▶ _Exercise aim_
When a line of the records below contains the string "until", copy that whole line.

___ Information shown

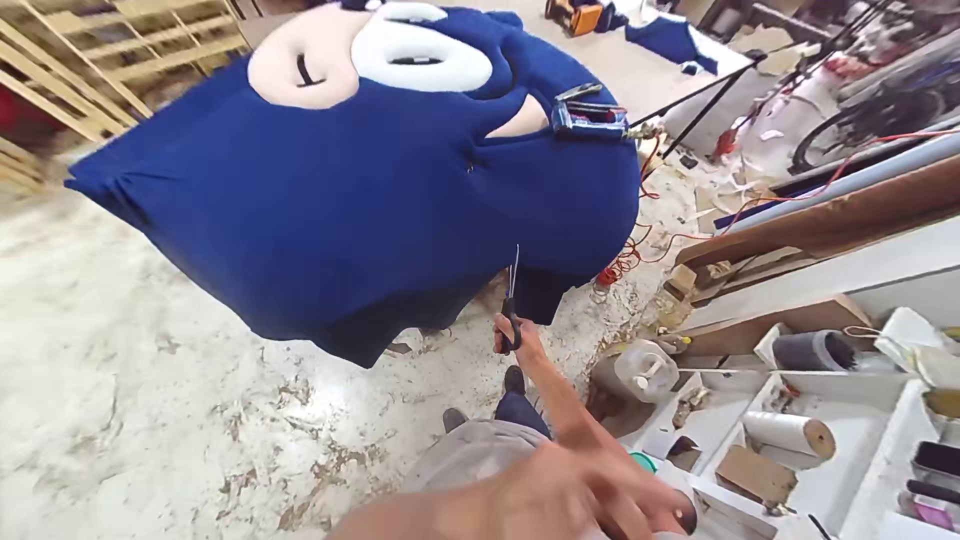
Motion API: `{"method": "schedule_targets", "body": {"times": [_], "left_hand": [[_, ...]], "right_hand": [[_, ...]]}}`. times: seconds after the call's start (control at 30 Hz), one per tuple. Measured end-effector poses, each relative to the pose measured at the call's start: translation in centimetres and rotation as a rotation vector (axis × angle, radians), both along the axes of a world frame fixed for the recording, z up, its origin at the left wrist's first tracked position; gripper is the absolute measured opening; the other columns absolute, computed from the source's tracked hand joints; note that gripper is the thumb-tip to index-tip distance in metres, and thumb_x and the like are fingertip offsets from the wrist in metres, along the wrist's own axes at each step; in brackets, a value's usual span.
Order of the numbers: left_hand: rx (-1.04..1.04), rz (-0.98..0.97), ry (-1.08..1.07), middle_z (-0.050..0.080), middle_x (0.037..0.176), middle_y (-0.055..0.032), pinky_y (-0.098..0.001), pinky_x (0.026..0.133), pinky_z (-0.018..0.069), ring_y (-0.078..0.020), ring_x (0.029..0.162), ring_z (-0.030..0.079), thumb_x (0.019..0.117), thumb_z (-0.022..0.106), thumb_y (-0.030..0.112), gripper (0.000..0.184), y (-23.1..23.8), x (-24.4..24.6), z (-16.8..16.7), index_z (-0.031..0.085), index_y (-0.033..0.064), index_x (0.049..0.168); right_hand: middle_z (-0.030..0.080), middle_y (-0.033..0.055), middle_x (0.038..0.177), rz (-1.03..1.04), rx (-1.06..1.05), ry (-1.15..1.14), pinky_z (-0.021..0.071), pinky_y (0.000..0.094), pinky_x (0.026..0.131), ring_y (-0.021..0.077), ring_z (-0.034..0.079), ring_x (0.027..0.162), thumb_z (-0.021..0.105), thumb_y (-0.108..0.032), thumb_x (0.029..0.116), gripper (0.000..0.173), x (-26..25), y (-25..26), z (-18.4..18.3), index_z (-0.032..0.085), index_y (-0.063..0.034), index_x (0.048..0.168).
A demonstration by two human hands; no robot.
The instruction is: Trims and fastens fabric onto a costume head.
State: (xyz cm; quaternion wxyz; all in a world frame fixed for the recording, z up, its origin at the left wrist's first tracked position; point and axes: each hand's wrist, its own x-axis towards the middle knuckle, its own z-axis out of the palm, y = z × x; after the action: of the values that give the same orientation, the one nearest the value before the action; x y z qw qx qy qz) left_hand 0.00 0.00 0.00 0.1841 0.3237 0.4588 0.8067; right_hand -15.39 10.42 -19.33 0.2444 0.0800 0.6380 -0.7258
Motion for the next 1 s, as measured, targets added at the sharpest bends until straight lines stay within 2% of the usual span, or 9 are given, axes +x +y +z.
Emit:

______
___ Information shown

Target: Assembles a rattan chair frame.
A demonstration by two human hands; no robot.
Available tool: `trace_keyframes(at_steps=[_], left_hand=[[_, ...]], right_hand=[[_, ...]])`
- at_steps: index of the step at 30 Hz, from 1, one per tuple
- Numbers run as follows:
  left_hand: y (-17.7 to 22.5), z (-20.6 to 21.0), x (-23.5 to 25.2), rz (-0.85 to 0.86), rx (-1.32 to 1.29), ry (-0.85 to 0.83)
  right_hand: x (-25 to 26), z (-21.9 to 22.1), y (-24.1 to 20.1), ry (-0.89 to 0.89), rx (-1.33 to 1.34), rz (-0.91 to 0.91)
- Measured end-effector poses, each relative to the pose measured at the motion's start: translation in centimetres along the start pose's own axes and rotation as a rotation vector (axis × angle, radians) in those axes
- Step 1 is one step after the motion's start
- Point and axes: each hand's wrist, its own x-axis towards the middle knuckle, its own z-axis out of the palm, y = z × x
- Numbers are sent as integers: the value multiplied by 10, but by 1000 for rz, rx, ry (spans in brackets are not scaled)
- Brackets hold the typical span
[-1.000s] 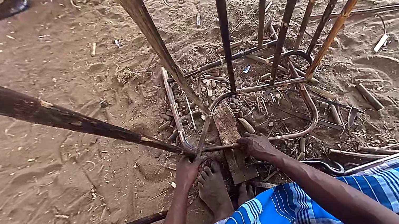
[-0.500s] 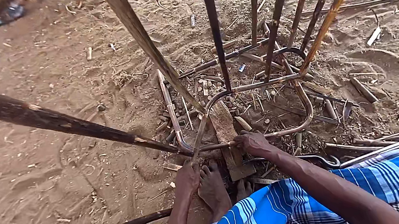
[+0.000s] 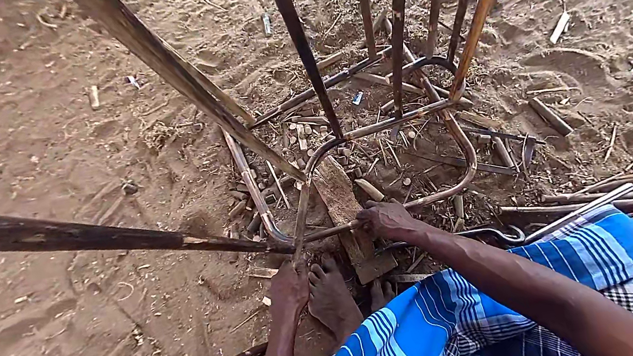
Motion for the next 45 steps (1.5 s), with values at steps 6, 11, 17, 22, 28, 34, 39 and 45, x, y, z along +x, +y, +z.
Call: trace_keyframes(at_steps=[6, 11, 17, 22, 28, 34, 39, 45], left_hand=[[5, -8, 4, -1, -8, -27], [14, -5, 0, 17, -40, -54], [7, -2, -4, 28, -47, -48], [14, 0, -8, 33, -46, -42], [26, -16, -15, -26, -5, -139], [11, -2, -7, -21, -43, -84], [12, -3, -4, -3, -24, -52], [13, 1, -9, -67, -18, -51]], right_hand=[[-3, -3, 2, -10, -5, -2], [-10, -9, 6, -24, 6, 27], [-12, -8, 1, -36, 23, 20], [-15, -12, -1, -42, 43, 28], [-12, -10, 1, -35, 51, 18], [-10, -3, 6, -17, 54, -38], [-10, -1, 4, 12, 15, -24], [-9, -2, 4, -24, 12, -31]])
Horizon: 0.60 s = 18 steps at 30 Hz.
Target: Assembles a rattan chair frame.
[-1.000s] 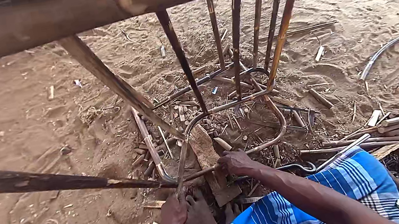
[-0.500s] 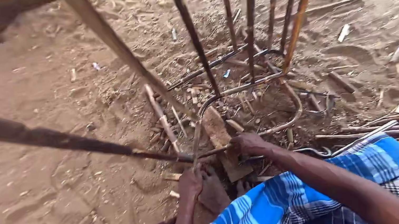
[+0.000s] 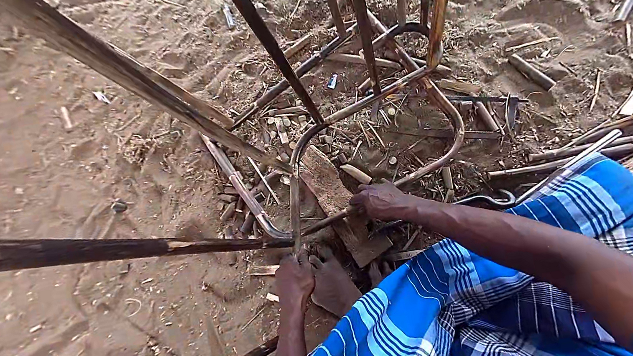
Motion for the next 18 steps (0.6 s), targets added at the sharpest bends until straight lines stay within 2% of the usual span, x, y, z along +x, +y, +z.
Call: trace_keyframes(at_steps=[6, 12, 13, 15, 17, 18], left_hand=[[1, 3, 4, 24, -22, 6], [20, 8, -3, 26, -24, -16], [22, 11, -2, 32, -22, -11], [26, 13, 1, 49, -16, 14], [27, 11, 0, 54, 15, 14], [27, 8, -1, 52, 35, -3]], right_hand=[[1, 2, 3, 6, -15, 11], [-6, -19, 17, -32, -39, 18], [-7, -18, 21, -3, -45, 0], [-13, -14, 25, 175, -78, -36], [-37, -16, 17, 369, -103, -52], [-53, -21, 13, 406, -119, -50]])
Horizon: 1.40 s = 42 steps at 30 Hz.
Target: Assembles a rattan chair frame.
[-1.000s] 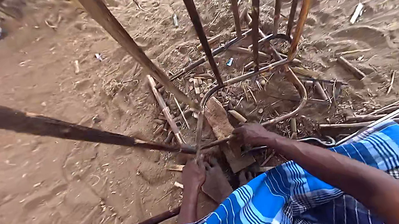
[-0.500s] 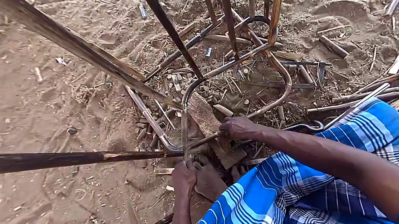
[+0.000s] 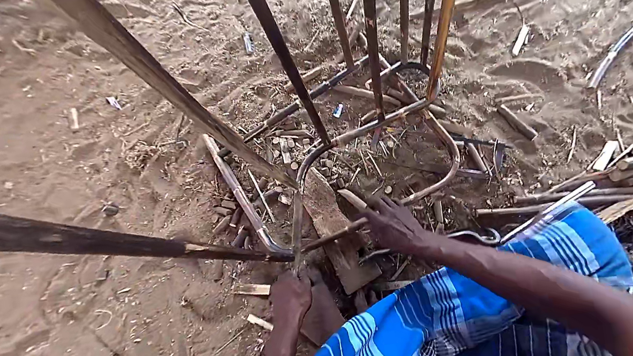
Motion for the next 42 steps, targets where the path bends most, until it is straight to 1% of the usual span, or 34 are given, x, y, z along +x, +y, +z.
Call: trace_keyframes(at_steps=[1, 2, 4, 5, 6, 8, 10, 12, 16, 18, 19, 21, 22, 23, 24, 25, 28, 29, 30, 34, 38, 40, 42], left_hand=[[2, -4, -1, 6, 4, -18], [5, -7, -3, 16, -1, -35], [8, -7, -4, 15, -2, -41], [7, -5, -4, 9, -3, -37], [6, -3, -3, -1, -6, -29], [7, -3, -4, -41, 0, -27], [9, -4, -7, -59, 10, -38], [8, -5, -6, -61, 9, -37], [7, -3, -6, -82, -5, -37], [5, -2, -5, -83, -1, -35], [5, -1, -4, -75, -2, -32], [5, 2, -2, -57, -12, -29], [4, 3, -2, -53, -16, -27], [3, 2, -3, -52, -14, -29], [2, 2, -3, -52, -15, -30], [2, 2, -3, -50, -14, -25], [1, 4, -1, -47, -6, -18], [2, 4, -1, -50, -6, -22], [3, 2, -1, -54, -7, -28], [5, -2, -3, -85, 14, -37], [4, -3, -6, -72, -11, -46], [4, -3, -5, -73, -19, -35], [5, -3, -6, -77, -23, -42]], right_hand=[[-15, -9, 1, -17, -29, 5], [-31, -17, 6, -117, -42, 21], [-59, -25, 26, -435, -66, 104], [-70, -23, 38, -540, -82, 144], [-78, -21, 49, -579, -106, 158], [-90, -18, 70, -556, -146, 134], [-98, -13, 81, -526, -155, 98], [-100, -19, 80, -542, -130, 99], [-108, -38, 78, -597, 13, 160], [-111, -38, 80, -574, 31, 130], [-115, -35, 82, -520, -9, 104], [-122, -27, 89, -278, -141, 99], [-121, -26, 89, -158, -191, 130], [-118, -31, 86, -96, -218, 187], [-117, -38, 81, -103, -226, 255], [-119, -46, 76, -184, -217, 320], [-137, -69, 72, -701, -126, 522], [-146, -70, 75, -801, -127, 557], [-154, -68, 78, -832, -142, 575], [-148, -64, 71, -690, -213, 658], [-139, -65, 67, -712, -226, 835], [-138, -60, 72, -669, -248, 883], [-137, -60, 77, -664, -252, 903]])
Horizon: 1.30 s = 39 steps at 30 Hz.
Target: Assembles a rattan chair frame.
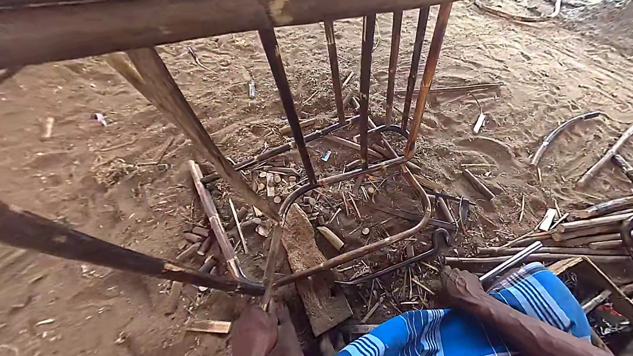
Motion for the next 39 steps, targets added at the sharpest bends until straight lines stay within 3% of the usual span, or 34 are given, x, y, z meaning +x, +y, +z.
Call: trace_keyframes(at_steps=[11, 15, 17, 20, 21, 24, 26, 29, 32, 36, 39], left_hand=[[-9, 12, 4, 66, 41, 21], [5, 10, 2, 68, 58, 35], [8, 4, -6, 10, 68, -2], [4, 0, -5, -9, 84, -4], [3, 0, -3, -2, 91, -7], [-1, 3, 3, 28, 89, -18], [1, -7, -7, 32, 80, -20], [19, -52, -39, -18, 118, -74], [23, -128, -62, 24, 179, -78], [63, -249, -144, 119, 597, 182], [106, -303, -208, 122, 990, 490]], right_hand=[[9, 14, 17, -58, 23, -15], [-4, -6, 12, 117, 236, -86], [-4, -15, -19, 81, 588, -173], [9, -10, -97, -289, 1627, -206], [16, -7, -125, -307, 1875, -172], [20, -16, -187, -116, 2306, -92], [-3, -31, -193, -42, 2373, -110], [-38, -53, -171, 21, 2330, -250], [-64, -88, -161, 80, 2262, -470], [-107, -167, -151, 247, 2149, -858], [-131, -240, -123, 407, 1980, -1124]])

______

▶ _Output for this exercise_
Motion for the next 1 s, as measured, targets added at the sharpest bends until straight lines stay within 2% of the usual span, or 9 are given, axes +x +y +z.
Motion for the next 18 steps (0.6 s), targets added at the sharpest bends until straight lines stay within 2% of the usual span, x, y, z along +x, +y, +z.
Motion for the next 42 steps, targets where the path bends most, until it is straight to 1% of the usual span, or 34 are given, x, y, z along +x, +y, +z.
Motion for the next 39 steps, targets added at the sharpest bends until straight lines stay within 3% of the usual span, or 34 are given, x, y, z meaning +x, +y, +z.

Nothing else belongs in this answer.